Pulmonary Na+ transport occurs via a mechanism in which Na+ first crosses the apical membrane by diffusing down the inwardly directed electrochemical gradient, and is then extruded from the cell by the basolateral Na+ pump. An important feature of this model is that it is the rate of apical Na+ entry that restricts the overall transport rate and this model, which can account for epithelial Na+ transport in other absorptive tissues, therefore highlights the importance of the ion channel species that allow this influx of Na+. This has now been identified as the epithelial Na+ channel, a transport protein composed of three homologous subunits (α-, β- and γ-ENaC) all of which are expressed in the lung. Moreover, mice with an artificial deletion of α-ENaC cannot clear fluid from their lungs at the time of birth and so die from hypoxia within ∼48 h (Hummler et al. 1996). Lung function is therefore critically dependent upon α-ENaC.

The new study (Egli et al. 2004) extends upon this earlier work by studying the lungs of α-ENaC ‘knock out’ mice in which the deleted mouse gene has been replaced by the corresponding rat transgene whose expression was driven by a constitutively active promoter. Although this manoeuvre did allow the mice to survive into adulthood, electrometric studies indicated that the lung and airway epithelia transported Na+ at an abnormally low rate and direct measurements of liquid transport revealed a corresponding reduction in the rate of alveolar fluid clearance. Whilst expression of the transgene had clearly rescued the lethal phenotype, there was still a substantial impairment of the lungs' capacity to transport Na+ but, despite this deficit, there was no histological evidence of oedema and the lung tissue had a normal wet/dry weight ratio. Under standard conditions it thus appears that the substantial loss of Na+ transport capacity described in this paper has no discernible effect upon lung fluid balance.

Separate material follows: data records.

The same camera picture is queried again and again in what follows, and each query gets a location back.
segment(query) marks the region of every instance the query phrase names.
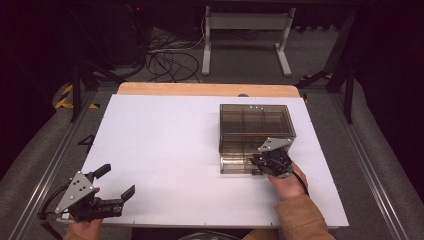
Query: metal bracket
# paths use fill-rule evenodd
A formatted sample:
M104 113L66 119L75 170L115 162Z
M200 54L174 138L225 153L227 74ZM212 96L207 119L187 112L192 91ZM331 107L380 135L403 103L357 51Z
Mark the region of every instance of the metal bracket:
M274 149L286 146L291 144L293 141L291 139L281 139L281 138L268 138L262 146L258 148L259 152L269 152Z
M62 197L62 200L57 205L55 212L63 212L92 192L94 192L92 183L87 179L85 174L78 171L66 190L65 195Z

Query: aluminum rail
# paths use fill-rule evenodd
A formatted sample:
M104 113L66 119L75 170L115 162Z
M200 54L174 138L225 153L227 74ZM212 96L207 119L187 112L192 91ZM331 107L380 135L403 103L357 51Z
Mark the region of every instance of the aluminum rail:
M32 221L34 220L35 215L37 214L39 208L41 207L44 198L46 197L51 184L53 183L54 178L63 162L63 157L68 149L69 143L72 140L72 137L75 135L76 130L78 129L81 119L84 117L84 114L89 109L90 103L92 102L95 96L95 92L88 92L83 101L83 107L80 115L75 120L71 122L68 126L62 141L59 144L55 154L53 155L50 164L48 165L46 171L44 172L41 180L34 188L31 199L29 200L25 210L23 211L21 217L19 218L15 228L10 234L9 240L18 240L24 239L25 235L31 226Z
M357 155L359 166L361 167L361 170L368 182L372 194L374 195L377 205L383 214L384 220L386 221L393 239L409 240L409 237L406 234L405 229L403 228L392 203L390 202L386 190L381 184L380 179L378 178L377 173L371 164L370 158L368 157L364 147L361 144L361 141L359 140L354 125L349 124L343 114L342 100L337 94L333 93L329 95L331 102L337 111L337 115L349 135L352 146L355 149L355 154Z

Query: white board
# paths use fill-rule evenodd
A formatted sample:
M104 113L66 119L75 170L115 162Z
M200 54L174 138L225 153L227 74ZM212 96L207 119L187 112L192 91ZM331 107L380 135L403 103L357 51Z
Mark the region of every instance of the white board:
M115 199L135 184L123 215L105 223L154 227L279 226L266 176L220 174L219 105L287 105L296 131L289 155L305 172L330 227L348 226L302 98L113 95L82 169L110 163L94 181Z

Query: table
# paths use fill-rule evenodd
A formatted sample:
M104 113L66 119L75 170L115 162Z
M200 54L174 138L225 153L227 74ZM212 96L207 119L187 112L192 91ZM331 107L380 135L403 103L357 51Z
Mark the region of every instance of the table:
M274 47L280 61L281 69L286 77L291 76L289 63L287 62L284 47L293 22L295 9L291 8L286 13L219 13L212 12L206 7L205 13L205 47L203 49L202 75L209 75L211 62L211 29L259 29L259 30L281 30L283 32L279 43Z
M189 83L123 83L112 96L82 171L111 164L112 170L94 181L103 199L117 198L133 184L136 193L123 215L105 224L279 227L273 210L279 197L266 176L220 174L220 103L287 104L297 133L289 154L308 176L311 197L328 225L348 226L295 87Z

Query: metal stand
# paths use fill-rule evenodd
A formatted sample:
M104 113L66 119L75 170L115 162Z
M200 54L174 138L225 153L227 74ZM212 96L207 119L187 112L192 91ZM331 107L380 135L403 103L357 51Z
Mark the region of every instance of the metal stand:
M349 37L350 29L355 19L356 10L349 12L349 15L346 18L345 23L343 24L342 29L340 30L339 36L337 37L336 43L334 44L333 49L331 50L330 56L325 63L324 69L312 76L303 76L304 80L300 81L294 86L298 89L304 88L309 84L318 81L319 79L327 76L330 73L334 73L330 81L328 82L326 89L329 93L336 93L340 90L343 83L347 80L346 83L346 92L345 92L345 103L344 103L344 114L346 120L351 124L351 110L352 110L352 97L353 97L353 62L352 58L347 63L340 63L340 59L345 48L346 41Z
M202 75L209 75L211 61L211 29L261 29L283 30L280 43L275 44L275 49L280 60L284 76L291 76L291 70L284 53L290 27L293 22L295 8L288 13L256 14L256 13L216 13L206 7L205 13L205 47L203 51Z
M81 81L88 91L97 90L98 83L94 79L93 71L97 71L119 84L126 82L124 79L91 61L82 60L80 62L75 62L72 67L72 96L74 107L71 122L74 122L81 113Z

A very different picture emerged from experiments that explored the effects of either administering a large dose of thiourea, which increases vascular permeability, or exposing mice to a hyperoxic environment for 72 h. These manoeuvres are both known to cause pulmonary oedema and studies of control animals confirmed the well-documented increase in the wet/dry weight ratio of the lung tissue itself. Moreover histological examination showed clearly that these tissues had become oedematous. The interesting point, however, is that both of these manoeuvres had much larger effects upon the transgenic mice. Indeed, the measurements of wet/dry weight ratio showed that the lungs of these animals accumulated up to 6 times more water than normal whilst histological examination demonstrated much more pronounced oedema. Functional studies confirmed that these exaggerated responses were associated with reduced alveolar fluid clearance and, most importantly, showed the genetic manipulations had had no effect upon the passive permeability properties of the alveolar–capillary barrier. The increased susceptibility to pulmonary oedema must therefore be attributed to the abnormally low rate of Na+ transport.

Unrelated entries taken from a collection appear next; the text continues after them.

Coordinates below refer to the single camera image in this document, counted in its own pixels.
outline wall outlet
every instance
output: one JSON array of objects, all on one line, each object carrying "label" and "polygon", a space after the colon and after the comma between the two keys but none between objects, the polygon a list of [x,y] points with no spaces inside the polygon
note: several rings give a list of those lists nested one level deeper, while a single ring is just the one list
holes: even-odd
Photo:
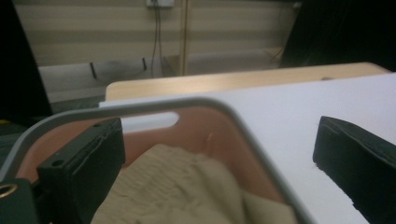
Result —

These new data provide further evidence that active Na+ transport provides an important mechanism that normally protects lung function by preventing the accumulation of liquid in the alveolar region. This highlights the overriding importance of Na+ transport to the integrated functioning of the respiratory tract and stresses the importance of fully understanding the way in which this Na+ absorbing phenotype is initiated and maintained. Moreover, by showing clearly that loss of Na+ transport capacity renders lung tissues far more vulnerable to oedema, the work provides a very strong indication that, rather than being simply due to of altered pulmonary haemodynamics, pulmonary oedema involves defective Na+ transport (e.g. Sartori et al. 2000). Moreover, these new studies also establish a potentially important animal model of this condition and this may well allow further studies of the aetiology of pulmonary oedema and provide a means of testing potential therapies in vivo.